• **TASK DESCRIPTION**
Output exactly the lines from the one containing "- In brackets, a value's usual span" to the last line of the material, inclusive, and nothing more.
--- START ---
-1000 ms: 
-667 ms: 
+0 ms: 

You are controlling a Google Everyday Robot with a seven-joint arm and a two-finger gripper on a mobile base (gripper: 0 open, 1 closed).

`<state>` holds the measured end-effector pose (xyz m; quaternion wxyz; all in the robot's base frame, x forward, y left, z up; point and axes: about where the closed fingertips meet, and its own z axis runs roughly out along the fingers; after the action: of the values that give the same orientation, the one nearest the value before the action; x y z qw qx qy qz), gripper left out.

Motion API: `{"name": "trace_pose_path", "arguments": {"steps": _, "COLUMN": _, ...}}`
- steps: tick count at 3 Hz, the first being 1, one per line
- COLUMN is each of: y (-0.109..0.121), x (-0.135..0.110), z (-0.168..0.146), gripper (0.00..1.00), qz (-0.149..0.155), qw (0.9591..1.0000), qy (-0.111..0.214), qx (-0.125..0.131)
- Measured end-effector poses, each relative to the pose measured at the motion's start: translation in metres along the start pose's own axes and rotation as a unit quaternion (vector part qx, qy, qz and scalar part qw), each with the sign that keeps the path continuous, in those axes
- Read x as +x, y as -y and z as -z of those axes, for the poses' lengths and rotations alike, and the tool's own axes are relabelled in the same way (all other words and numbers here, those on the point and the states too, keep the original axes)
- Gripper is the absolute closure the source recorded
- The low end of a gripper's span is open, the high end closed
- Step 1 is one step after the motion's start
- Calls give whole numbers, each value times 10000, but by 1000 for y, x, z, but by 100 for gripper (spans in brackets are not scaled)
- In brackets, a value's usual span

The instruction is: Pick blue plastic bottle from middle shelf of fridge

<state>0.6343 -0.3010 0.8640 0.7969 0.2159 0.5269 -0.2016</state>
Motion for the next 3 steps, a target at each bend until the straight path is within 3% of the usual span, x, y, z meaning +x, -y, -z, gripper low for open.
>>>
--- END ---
• **REPLY**
- In brackets, a value's usual span

The instruction is: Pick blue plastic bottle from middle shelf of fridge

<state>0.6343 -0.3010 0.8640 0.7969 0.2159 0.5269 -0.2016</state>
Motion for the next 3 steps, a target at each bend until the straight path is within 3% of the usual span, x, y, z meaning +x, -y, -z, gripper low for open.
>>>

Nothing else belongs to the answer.